This review was written on October 20th 2011
I began to read the book during a cycling holiday on the Ile de Ré in September 2011. The Kindle was a convenient means of travel without having to carry a heavy book but lack of familiarity with this new means of reading made it difficult for me to write a meaningful review. However, I can make some generalisations which might be of help to others who may wish to know more about Stalin.
This was the first book I read
on my Amazon Kindle. It is a long biography measuring more than 700 pages in
text, of which about one third includes the evolution of the Russian
empire during the first half of the 20th century.
The book was tedious reading for a number of reasons but it was nevertheless compelling enough and I followed it to its end, with a little skipping of the many pages which provide the author’s views of Stalin’s personality and his behaviour as dictator of Russia for 30 years.

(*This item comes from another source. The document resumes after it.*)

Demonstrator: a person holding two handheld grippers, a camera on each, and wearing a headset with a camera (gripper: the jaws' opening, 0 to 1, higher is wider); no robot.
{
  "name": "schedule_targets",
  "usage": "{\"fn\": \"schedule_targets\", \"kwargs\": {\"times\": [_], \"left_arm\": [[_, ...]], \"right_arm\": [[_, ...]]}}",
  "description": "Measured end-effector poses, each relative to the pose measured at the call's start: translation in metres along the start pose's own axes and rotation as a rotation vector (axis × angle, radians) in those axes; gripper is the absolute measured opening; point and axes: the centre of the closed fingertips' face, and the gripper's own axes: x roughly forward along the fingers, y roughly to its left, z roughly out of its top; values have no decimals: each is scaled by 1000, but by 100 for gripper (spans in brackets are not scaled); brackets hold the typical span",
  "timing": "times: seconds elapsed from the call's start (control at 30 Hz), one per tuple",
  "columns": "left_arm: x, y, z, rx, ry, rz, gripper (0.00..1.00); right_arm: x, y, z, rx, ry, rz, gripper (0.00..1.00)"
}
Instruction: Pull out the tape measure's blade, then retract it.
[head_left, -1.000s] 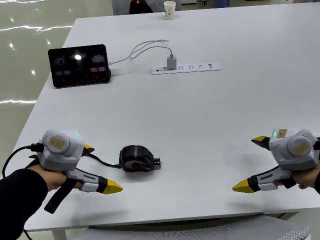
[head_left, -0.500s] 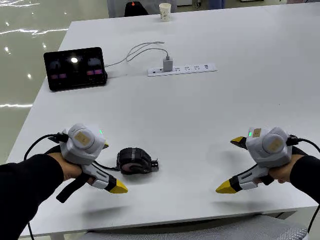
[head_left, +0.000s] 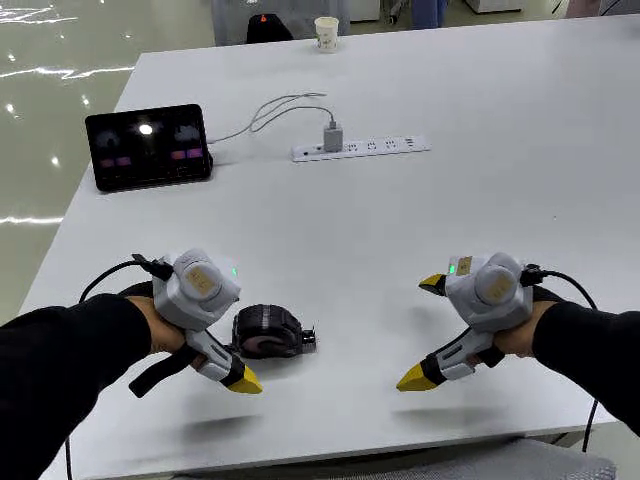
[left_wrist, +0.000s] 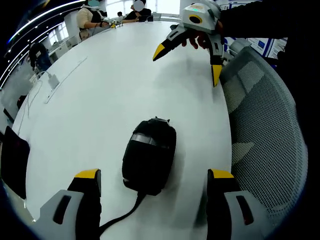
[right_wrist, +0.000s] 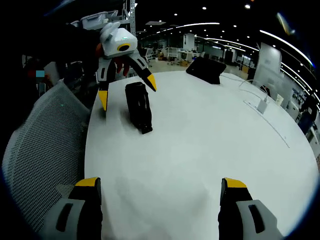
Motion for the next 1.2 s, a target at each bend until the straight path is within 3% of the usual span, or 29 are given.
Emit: {"fn": "schedule_targets", "kwargs": {"times": [0.17, 0.23, 0.37, 0.43, 0.6, 0.73, 0.9, 0.97, 1.1, 1.2], "left_arm": [[4, -5, 5, 41, 12, -38, 71], [7, -5, 6, 56, 16, -37, 66], [11, -3, 17, 110, 11, -30, 61], [15, 0, 16, 123, 25, -22, 57], [21, 6, 10, 170, 85, -15, 36], [19, 5, 10, 205, 93, -35, 35], [20, 6, 11, 184, 81, -47, 35], [20, 10, 11, 187, 81, -14, 35], [21, 6, 10, 206, 99, -2, 34], [20, 7, 10, 207, 89, -6, 34]], "right_arm": [[11, 7, 13, -17, -8, 27, 89], [15, 9, 17, -19, -10, 32, 91], [24, 12, 26, -24, -18, 55, 85], [29, 13, 29, -20, -20, 62, 82], [35, 15, 33, -43, -20, 67, 77], [38, 16, 39, -72, -22, 77, 74], [49, 15, 45, -90, -18, 81, 66], [55, 15, 46, -87, -15, 94, 63], [67, 16, 45, -111, 15, 104, 58], [74, 19, 45, -133, 34, 128, 53]]}}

The author conveys a rather grim impression of Russia as it was dominated by him and the Bolsheviks. If the author had any prejudices about Stalin and his career, it was critical rather than approving. Stalin emerges as an ambitious and paranoid figure and merciless in his treatment of his subjects. Even his closest associates and extended family suffered at his hands. Wholesale executions and political murder were a constant feature of his time, with exacerbations of his lust during the first Five Year Plan in the 1920s and during 1938, just before the 1939-1945 War, when he disposed of many of his earlier Bolshevik colleagues. His final public crime and splurge of paranoia was the rounding up and execution of the Jewish doctors in Moscow who, he believed, were planning to kill him. His closest colleagues were in constant fear of him and could not be sure of how he might react to a remark, decision or action which would lead them to the Gulag or the firing squad. The author thinks that Stalin delighted in keeping his colleagues in fear of his lust.
Stalin was born in 1877. He
started his life as a student in the spiritual academy of his home country of
Georgia. He was entered for the priesthood but he was clearly an unwilling candidate
for the religious life and was soon to be deemed unsuitable for ordination. Georgia was then part of Nicholas II’s Russian Empire. His parents were
separated and his only intimate parent was his mother who lived her entire life
in Georgia but with whom he maintained some contact during her lifetime. His
political involvement was with the early Bolsheviks and he was greatly influenced
by Lenin who was in exile in the early part of the century but who had an
immense influence on the Bolshevik movement in Russia and elsewhere.
He is still admired in Georgia
and is commemorated by sculptures and other public artefacts. This cannot be
said about other countries and particularly about the countries which were part
of the Russian hegemony after the 1939-1945 war. There is still a small residue
of Russians who think warmly of him and who still yearn for the Communist
regime which he dominated.
For the average reader who is
not too familiar with Russia and the Russian people there are some difficulties
in dealing with this large biography. The many personal and family Russian
names need constant reference to the glossary, not easy when reading the Kindle
for the first time. The author devotes large and repeated sections of the text
in analysing Stalin’s character, personality, motives and reaction to the
different circumstances during his thirty years as dictator of Russia and the
Russian Empire. For me the lasting effect in reading about Stalin was being
reminded of the cruelty of the man and his times, and his apparent indifference
to the fear he created among his close colleagues and personal and family acquaintances,
and the apparent indifference he had to their fate. While he clearly held all the strings of power, he
appears to have remained aloof of the various organisations, secret police,
political councils and parts of government who carried out his instructions in conducting the trails
which led to so many executions and to the Gulag. During his despotic power he was noted for his approval of
the systematic killing of people on a massive scale and many of his prominent
colleagues were eventually disposed of to the Gulag or the firing squad, for
personal or political reasons and strongly related to his increasing paranoia.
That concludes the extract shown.